* [Instructions for the task]:
Set the data down again, exactly as it reads, but without the pictures.

※

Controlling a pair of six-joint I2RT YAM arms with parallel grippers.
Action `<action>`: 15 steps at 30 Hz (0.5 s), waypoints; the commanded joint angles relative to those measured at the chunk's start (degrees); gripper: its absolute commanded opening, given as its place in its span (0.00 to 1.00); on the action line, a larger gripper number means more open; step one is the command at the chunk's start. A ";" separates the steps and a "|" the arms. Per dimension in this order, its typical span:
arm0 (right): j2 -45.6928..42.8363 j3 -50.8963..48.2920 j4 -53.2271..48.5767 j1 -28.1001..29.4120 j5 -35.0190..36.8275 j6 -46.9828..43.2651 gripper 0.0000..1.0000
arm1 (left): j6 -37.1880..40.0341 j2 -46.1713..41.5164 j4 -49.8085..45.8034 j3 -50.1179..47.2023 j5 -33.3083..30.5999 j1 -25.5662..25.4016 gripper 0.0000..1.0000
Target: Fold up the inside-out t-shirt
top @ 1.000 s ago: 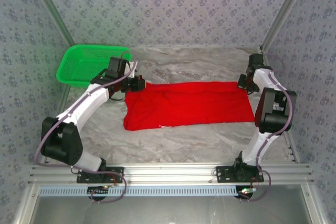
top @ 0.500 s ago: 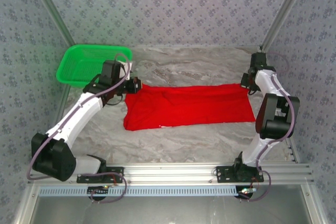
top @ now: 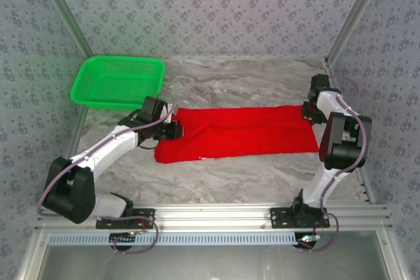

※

* [Response to this exercise]:
Controlling a pair of six-joint I2RT YAM arms with parallel grippers.
Action `<action>`: 15 steps at 30 Hz (0.5 s), waypoints; the commanded joint angles relative to those measured at the chunk's start (degrees); gripper: its absolute commanded opening, given as its place in its span (0.00 to 1.00); on the action line, a larger gripper number means more open; step one is the command at the chunk's start. A ";" separates the steps and a "|" the arms. Per dimension in this order, its typical span:
arm0 (right): j2 -45.6928..42.8363 j3 -50.8963..48.2920 j4 -53.2271..48.5767 j1 -28.1001..29.4120 j5 -35.0190..36.8275 j6 -46.9828..43.2651 gripper 0.0000..1.0000
arm1 (left): j6 -37.1880..40.0341 j2 -46.1713..41.5164 j4 -49.8085..45.8034 j3 -50.1179..47.2023 j5 -33.3083..30.5999 j1 -25.5662..25.4016 gripper 0.0000..1.0000
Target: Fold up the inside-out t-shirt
top @ 1.000 s ago: 
top @ 0.500 s ago: 
top @ now: 

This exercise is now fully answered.